Ducati Testastretta DVT

Mai fermarsi, anzi accelerare. Sembra essere questo il motto del segmento delle maxi crossover, segmento dove i costruttori in questo […]

Mai fermarsi, anzi accelerare. Sembra essere questo il motto del segmento delle maxi crossover, segmento dove i costruttori in questo momento stanno mostrando davvero il meglio della tecnologia attualmente disponibile. Ducati è pronta a rilanciare con la nuova Multistrada, moto di cui per ora abbiamo scoperto solo il motore. Di ieri, infatti, è il rilascio delle prime informazioni ufficiali sul nuovo motore Testastretta DVT, desmodromico e con doppia fasatura variabile (aspirazione e scarico).Chi pensava che l’arrivo del motore Superquadro potesse pensionare il “vecchio” Testastretta (che ha radici storiche che partono dal motore della 851) dovrà cambiare presto idea. Ducati ha ulteriormente evoluto questo motore, che presto diventerà il cuore della sua nuova crossover. Ampiamente utilizzato sulle auto – pensare che ci sia lo zampino di Audi è tutt’altro che fuori luogo -,  il sistema di variazione di fase sulle moto è una rarità. C’è stato qualche tentativo da parte di Honda (ma con un sistema differente che “taglia” due valvole, utilizzato anche sulla nuova Crossrunner), ma è per la prima volta in assoluto che la variazione di fase continua è attiva sia sull’albero a camme di scarico sia su quello di aspirazione.Un lavoro di alta ingegneria ancor più importante, visto che si inserisce in un motore con distribuzione desmodromica, peculiarità a cui Ducati ovviamente non ha voluto rinunciare. Il risultato si riassume nei dati di potenza e coppia di questo nuovo motore che può spuntare 160 cv a 9.500 giri e ben 136 Nm di coppia a 7.500 giri, con 80 Nm già disponibili a 3.500 giri e una coppia sempre superiore ai 100 Nm tra i 5.750 e i 9.000 giri.
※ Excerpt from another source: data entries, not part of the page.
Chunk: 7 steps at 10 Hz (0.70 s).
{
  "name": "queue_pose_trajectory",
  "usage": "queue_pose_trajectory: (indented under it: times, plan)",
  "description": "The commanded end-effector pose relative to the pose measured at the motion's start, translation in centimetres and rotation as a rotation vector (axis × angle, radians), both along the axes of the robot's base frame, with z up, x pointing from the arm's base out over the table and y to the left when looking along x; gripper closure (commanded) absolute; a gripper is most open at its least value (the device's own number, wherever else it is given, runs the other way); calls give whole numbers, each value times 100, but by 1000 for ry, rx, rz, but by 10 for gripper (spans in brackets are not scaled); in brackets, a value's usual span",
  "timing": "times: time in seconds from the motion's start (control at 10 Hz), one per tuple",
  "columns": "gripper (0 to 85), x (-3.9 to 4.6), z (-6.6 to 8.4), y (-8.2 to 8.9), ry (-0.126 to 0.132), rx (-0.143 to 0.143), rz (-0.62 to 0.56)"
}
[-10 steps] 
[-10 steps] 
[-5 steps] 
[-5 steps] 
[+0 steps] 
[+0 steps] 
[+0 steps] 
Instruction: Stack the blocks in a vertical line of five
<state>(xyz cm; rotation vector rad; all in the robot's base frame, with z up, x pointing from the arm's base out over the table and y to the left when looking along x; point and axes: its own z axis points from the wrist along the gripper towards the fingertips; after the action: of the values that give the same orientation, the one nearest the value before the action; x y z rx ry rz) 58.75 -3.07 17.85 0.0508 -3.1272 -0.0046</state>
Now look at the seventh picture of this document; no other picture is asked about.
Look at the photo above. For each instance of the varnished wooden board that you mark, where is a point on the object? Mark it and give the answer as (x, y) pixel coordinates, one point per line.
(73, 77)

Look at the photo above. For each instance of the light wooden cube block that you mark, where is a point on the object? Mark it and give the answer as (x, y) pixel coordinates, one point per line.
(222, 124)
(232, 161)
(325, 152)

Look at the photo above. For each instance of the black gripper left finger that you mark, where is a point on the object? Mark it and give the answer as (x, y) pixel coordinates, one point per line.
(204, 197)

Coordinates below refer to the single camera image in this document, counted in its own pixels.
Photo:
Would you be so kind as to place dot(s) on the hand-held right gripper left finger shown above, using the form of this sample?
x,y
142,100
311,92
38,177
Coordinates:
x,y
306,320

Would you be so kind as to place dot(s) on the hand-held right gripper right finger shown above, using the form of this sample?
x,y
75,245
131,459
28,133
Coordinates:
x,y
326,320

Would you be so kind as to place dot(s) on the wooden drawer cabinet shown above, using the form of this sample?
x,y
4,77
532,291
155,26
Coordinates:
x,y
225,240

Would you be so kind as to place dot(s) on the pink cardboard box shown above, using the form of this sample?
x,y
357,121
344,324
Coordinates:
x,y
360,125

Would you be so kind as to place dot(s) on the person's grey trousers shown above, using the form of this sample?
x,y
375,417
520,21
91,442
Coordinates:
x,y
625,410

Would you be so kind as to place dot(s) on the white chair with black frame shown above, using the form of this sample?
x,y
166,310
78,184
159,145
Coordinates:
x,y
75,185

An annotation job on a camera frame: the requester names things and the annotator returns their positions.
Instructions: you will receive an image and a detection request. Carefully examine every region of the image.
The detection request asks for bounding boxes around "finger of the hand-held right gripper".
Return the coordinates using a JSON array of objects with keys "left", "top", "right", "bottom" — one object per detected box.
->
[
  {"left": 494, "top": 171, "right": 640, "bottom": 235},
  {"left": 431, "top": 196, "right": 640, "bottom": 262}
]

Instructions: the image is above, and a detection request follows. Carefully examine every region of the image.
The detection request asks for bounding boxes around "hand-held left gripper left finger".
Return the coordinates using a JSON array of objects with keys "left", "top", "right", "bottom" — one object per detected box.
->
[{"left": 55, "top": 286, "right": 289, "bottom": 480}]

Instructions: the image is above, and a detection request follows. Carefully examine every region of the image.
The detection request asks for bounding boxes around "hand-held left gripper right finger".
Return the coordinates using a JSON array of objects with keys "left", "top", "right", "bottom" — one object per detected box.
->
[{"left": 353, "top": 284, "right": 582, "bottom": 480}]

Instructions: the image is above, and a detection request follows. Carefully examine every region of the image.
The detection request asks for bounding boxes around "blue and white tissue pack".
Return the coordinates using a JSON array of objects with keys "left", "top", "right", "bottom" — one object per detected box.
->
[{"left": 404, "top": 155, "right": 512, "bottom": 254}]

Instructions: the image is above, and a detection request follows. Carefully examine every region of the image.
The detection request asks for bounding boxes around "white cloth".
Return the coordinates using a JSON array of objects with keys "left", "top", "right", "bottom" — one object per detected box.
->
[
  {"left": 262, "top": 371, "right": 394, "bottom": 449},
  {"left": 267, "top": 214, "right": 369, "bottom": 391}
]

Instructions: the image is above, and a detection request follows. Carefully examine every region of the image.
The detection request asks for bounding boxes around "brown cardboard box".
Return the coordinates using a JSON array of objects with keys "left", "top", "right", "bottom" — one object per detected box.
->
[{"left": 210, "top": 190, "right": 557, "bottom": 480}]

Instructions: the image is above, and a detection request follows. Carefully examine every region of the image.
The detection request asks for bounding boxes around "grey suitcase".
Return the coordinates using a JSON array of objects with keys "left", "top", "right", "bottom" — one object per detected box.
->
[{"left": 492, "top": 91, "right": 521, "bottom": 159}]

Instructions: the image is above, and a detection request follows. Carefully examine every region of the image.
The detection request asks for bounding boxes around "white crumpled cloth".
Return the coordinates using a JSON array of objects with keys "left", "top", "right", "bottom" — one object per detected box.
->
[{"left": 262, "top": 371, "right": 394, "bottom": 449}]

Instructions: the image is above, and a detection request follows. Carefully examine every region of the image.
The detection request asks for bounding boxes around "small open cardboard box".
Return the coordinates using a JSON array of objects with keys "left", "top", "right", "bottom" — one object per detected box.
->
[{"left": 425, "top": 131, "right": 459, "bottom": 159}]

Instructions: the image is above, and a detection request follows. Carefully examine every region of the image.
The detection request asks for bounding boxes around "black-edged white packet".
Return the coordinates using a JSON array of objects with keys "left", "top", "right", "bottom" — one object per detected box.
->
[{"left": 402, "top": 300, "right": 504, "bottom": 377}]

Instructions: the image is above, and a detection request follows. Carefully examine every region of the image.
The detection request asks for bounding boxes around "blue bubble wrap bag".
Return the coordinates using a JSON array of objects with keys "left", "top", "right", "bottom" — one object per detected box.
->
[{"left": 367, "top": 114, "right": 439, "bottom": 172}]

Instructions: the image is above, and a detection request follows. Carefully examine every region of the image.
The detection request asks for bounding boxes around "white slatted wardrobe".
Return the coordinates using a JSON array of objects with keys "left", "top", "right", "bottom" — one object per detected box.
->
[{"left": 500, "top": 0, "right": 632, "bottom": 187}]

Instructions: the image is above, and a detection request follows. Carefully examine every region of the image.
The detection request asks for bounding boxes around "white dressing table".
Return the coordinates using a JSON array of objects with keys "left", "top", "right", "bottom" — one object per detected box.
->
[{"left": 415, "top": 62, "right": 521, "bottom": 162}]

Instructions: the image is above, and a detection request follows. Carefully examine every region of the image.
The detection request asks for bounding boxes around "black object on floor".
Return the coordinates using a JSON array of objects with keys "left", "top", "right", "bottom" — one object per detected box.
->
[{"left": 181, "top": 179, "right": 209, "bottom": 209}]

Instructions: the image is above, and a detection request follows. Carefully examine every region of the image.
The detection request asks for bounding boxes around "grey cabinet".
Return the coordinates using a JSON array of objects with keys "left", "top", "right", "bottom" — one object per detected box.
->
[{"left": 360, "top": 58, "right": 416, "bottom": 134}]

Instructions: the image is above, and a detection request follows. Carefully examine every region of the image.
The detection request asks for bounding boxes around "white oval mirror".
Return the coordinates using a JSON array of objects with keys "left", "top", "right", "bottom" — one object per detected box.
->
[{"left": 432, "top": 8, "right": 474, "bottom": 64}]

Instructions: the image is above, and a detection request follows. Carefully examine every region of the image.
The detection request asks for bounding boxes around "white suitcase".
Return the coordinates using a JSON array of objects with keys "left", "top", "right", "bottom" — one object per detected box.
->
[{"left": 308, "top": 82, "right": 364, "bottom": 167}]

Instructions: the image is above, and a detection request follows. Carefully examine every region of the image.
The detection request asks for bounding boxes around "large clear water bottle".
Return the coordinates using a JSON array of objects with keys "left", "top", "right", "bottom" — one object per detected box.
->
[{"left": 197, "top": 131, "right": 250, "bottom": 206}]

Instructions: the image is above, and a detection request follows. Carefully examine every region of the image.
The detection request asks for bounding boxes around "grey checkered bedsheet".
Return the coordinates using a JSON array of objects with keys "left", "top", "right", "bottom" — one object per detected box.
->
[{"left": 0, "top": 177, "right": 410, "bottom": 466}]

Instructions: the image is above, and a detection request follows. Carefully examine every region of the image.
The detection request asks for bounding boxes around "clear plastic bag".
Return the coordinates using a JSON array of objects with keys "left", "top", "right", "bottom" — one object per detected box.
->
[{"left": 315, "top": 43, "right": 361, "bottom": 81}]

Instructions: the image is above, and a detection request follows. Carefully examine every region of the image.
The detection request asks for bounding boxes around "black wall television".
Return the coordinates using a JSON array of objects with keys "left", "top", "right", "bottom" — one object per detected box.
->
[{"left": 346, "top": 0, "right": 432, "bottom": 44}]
Quindi il nuovo motore Ducati promette più potenza ma anche maggiore trattabilità. Tutto questo in un motore già in grado di rientrare nelle future normative Euro 4 (grazie anche alla doppia accensione). Il consumo (dichiarato) è inferiore dell’8% al motore di precedente generazione, mentre gli intervalli di manutenzione programmati sono ogni 30.000 km. A questo punto non ci resta che attendere di vedere la moto completa. Se queste sono le premesse… ne vedremo delle belle!